The example is split into 2 Parts:
Part 1 must be completed first to create a file,
SNPs_cleaned.csv, that has been completely prepared for
analysis.
Now in Part 2, you will analyze the data with PCA. The steps here will be:
scale())prcomp())screeplot())vegan::scores())In the code below all code is provided. Your tasks will be to do 4 things:
Load the vcfR package with library()
library(vcfR) # KEY
##
## ***** *** vcfR *** *****
## This is vcfR 1.13.0
## browseVignettes('vcfR') # Documentation
## citation('vcfR') # Citation
## ***** ***** ***** *****
library(vegan)
## Loading required package: permute
## Loading required package: lattice
## This is vegan 2.6-4
library(ggplot2)
library(ggpubr)
Set the working directory
setwd("/Users/adampowley/Desktop/School Stuff/Comp Bio/Port")
Load the data
SNPs_cleaned <- read.csv(file = "SNPs_cleaned.csv")
warning("If this didn't work, its may be because you didn't set your working directory.")
## Warning: If this didn't work, its may be because you didn't set your working
## directory.
We manipulate the scaling of the data to a standard range without altering the relationship between data.
SNPs_scaled <- scale(SNPs_cleaned)
We find the principle components of the data that attempt to represent the data along optimal axis.
pca_scaled <- prcomp(SNPs_scaled)
To determine how many principle components are necessary to understand the general meaning of the data we look at the scree plot of the principle components.
screeplot(pca_scaled,
ylab = "Relative importance",
main = "Scree plot of PC for SNP data")
The first principle component largely summarizes all of the multivariate data.
Here it we see which principle components summarizes the data best via its ability to explain a large percentage of the variation.
summary_out_scaled <- summary(pca_scaled)
PCA_variation <- function(pca_summary, PCs = 2){
var_explained <- pca_summary$importance[2,1:PCs]*100
var_explained <- round(var_explained,1)
return(var_explained)
}
var_out <- PCA_variation(summary_out_scaled,PCs = 10)
N_columns <- ncol(SNPs_scaled)
barplot(var_out,
main = "Percent variation Scree plot",
ylab = "Percent variation explained")
abline(h = 1/N_columns*100, col = 2, lwd = 2)
The first principle component explains the most amount of variation by far.
A biplot will help visualize the results of our PCA, including the originial features’ way on the PCs
biplot(pca_scaled)
There are so many PCAs being concidered that visualizing how each effect the PCA is impossible.
Here we extract the scores of our PCA.
pca_scores <- vegan::scores(pca_scaled)
Here we create a vector of the real population IDs.
pop_id <- c("Nel","Nel","Nel","Nel","Nel","Nel","Nel","Nel",
"Nel", "Nel", "Nel", "Nel", "Nel", "Nel", "Nel", "Alt",
"Alt", "Alt", "Alt", "Alt", "Alt", "Alt", "Alt", "Alt",
"Alt", "Alt", "Alt", "Alt", "Alt", "Alt", "Sub", "Sub",
"Sub", "Sub", "Sub", "Sub", "Sub", "Sub", "Sub", "Sub",
"Sub", "Cau", "Cau", "Cau", "Cau", "Cau", "Cau", "Cau",
"Cau", "Cau", "Cau", "Cau", "Cau", "Div", "Div", "Div",
"Div", "Div", "Div", "Div", "Div", "Div", "Div", "Div",
"Div", "Div", "Div", "Div")
Here we create a data frame containing the population IDs with scores to visualize the effect of our PCA.
pca_scores2 <- data.frame(pop_id,
pca_scores)
Here we finally visualize how effective our PCA was at associating like populations based on SNP data.

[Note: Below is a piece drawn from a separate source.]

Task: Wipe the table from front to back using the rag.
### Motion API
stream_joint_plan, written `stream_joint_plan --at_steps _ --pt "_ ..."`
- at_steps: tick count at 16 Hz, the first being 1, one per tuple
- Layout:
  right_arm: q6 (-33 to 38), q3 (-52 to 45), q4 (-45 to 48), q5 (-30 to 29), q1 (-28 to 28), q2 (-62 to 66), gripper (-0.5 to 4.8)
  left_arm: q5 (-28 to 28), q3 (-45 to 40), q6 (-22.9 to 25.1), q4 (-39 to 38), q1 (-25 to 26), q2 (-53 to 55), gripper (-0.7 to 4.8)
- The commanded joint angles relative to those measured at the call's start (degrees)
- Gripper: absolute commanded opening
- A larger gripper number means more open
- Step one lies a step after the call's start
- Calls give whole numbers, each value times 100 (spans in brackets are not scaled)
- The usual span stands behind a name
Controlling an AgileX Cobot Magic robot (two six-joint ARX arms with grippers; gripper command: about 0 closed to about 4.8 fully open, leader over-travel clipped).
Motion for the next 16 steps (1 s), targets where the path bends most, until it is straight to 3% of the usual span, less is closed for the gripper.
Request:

TODO: UPDATE PLOT WITH TITLE TODO: UPDATE X and Y AXES WITH AMOUNT OF VARIATION EXPLAINED
ggpubr::ggscatter(data = pca_scores2,
y = "PC2",
x = "PC1",
color = "pop_id",
shape = "pop_id",
xlab = "PC1 (xx% variation)",
ylab = "PC2 (xx% variation)",
main = "PCA results from SNPs with real population identity")
The populations Div and Cau are pretty homogenous in our PCA, but are both sperated by a large margin from the rest of the data. Alt and Nel are also pretty homogenous, although Nel is more wide spread. The PCA does a good job segregating Sub populations from the others.